Data excerpts:
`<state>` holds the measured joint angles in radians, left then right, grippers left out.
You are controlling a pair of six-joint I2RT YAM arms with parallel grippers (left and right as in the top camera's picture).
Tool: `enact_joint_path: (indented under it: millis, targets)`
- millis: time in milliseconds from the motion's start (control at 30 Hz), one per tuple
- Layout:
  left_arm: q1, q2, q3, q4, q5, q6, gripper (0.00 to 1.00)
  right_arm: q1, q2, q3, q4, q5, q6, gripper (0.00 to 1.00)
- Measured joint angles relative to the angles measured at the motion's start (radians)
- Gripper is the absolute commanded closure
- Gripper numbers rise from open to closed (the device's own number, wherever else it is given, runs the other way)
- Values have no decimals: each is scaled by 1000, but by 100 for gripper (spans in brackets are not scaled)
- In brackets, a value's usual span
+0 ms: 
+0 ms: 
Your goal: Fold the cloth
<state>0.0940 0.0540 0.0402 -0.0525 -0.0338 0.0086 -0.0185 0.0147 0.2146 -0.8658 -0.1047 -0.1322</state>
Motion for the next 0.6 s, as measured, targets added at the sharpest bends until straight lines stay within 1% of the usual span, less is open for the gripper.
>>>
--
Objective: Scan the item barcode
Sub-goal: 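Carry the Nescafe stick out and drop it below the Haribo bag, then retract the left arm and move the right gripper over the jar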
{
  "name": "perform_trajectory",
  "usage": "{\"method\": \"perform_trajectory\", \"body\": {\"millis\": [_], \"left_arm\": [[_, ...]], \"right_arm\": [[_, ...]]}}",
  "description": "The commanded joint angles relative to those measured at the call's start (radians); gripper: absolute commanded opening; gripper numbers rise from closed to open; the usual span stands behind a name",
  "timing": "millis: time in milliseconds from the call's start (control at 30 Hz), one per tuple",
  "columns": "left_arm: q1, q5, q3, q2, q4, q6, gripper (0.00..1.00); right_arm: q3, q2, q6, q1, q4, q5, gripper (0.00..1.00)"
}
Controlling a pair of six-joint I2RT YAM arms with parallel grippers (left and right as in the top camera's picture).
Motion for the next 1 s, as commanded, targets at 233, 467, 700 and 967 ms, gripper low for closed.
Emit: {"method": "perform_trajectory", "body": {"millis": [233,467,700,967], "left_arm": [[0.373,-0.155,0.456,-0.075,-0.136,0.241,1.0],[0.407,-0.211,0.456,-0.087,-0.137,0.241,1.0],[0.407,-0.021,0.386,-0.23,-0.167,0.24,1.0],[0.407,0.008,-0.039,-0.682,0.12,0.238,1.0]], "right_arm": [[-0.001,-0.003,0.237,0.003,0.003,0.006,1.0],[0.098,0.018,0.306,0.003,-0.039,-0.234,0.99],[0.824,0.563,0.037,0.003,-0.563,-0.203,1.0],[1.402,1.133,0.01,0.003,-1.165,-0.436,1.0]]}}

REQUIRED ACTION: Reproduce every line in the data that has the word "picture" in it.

EXERCISE ANSWER:
You are controlling a pair of six-joint I2RT YAM arms with parallel grippers (left and right as in the top camera's picture).
Controlling a pair of six-joint I2RT YAM arms with parallel grippers (left and right as in the top camera's picture).

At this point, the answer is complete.